According to Jochelson, dense breasts make it more difficult to detect cancer on a mammography. Therefore, if you miss it on the mammography, you can detect it on the subsequent mammogram. However, it will have a year to grow.
According to a meta-analysis of 22 studies published in the journal Radiology in January, MRI was the best supplemental imaging in women with thick breasts who had average to intermediate risk for breast cancer and whose mammograms were cancer-free. 541 malignancies missed by mammography in more than 132,000 women with thick breasts were found using alternative imaging.
At least 38 states had legislation in place as of 2019 requiring doctors to tell their patients if they had thick breasts. The U.S. Food and Drug Administration, which oversees mammography laws, revised its rules in March to compel mammography facilities to notify patients if they have thick breasts.
By performing yearly and supplemental imaging, Jochelson claimed that “we can save more lives.” “I have no doubts at all.”
Black women are missing from breast cancer tumor data. And that could be what’s killing them.
Native American women with breast cancer must contend with long distances and little options.
breast cancer risk factors
Risk factors, according to the CDC, include:
strong breast tissue. This increases the risk of breast cancer and can make it harder to see a tumor by mammogram. Ask the mammographer to let you know if you have dense breast tissue, and if so, talk to your doctor about if additional imaging tests like an ultrasound or an MRI are advised.
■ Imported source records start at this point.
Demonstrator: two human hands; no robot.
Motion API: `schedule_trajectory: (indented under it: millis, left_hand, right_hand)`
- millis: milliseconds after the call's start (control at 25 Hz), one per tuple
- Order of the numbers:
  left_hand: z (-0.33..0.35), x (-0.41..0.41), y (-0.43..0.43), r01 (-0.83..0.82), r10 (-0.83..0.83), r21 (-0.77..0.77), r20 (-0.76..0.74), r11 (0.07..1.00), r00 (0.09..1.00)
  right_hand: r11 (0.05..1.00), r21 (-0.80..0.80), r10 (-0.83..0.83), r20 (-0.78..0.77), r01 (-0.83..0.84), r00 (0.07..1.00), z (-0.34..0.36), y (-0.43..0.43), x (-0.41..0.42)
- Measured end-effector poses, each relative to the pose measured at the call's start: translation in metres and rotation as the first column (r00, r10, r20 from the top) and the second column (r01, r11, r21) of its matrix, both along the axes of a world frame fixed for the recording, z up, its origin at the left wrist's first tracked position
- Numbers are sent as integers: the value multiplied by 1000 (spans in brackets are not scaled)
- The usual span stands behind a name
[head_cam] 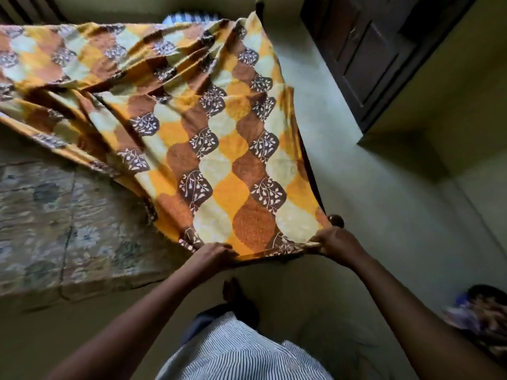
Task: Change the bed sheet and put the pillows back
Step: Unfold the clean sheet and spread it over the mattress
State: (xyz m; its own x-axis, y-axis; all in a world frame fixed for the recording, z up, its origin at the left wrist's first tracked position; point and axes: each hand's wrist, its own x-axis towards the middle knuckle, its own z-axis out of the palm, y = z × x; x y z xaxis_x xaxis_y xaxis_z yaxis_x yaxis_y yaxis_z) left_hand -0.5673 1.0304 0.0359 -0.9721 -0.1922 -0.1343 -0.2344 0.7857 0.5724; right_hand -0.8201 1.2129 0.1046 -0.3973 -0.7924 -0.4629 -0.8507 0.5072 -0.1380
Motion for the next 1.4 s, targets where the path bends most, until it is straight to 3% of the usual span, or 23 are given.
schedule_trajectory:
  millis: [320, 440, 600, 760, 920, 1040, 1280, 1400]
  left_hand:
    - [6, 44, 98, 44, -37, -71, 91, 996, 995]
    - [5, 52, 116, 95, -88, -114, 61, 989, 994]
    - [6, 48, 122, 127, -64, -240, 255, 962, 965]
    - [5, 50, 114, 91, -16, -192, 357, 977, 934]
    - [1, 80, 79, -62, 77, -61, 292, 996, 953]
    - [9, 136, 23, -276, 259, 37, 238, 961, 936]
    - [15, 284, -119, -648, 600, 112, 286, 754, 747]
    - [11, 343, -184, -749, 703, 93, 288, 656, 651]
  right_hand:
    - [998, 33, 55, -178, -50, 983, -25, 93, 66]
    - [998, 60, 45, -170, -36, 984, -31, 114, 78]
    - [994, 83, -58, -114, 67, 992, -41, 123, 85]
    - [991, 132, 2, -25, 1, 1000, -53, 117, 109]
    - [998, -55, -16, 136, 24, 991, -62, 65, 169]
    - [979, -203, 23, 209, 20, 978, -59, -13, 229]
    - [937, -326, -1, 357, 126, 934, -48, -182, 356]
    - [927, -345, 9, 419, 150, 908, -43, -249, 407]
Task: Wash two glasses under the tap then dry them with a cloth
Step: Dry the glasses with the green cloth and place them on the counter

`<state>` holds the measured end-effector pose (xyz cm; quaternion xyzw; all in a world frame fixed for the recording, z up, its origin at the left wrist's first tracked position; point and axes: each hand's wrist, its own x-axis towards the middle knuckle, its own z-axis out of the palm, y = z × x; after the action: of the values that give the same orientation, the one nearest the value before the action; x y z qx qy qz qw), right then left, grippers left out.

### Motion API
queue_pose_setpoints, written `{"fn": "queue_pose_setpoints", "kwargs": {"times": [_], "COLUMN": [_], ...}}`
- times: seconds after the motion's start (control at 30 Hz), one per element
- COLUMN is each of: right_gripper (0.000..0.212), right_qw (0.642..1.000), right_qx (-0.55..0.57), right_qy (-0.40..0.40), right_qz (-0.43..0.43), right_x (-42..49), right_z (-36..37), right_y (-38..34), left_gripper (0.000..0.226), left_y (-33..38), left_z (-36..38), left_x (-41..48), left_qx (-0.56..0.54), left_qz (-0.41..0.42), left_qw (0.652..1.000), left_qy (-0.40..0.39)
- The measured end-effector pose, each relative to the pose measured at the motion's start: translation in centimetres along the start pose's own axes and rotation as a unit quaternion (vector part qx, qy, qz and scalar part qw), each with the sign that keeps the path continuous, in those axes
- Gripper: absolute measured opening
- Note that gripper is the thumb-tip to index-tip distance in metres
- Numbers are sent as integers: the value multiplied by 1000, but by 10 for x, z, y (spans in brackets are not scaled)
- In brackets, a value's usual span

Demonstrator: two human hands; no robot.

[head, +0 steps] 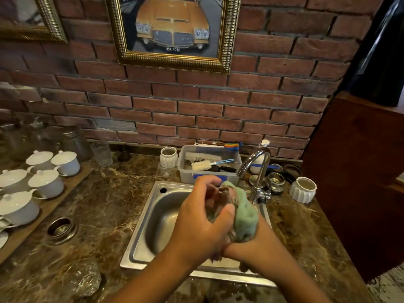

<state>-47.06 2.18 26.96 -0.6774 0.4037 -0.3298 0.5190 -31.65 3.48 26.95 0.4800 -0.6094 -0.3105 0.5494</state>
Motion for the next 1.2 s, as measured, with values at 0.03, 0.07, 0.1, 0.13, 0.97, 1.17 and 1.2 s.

Family background. A first-degree relative, such as a mother, sister, or daughter, or several relatives on either the maternal or paternal side, who have had breast or ovarian cancer, are at a higher risk.
Age. The risk of breast cancer rises with age.
genetic changes. Breast and ovarian cancer risk is increased in people who have inherited gene mutations like BRCA1 and BRCA2.
earlier history. The likelihood of receiving a second breast cancer diagnosis increases with prior diagnoses.
There are risk factors that can also be diminished, according to the CDC. These include sedentary lifestyles, being overweight or obese, using specific menopause-related hormone replacement therapies, specific oral contraceptives, and drinking alcohol.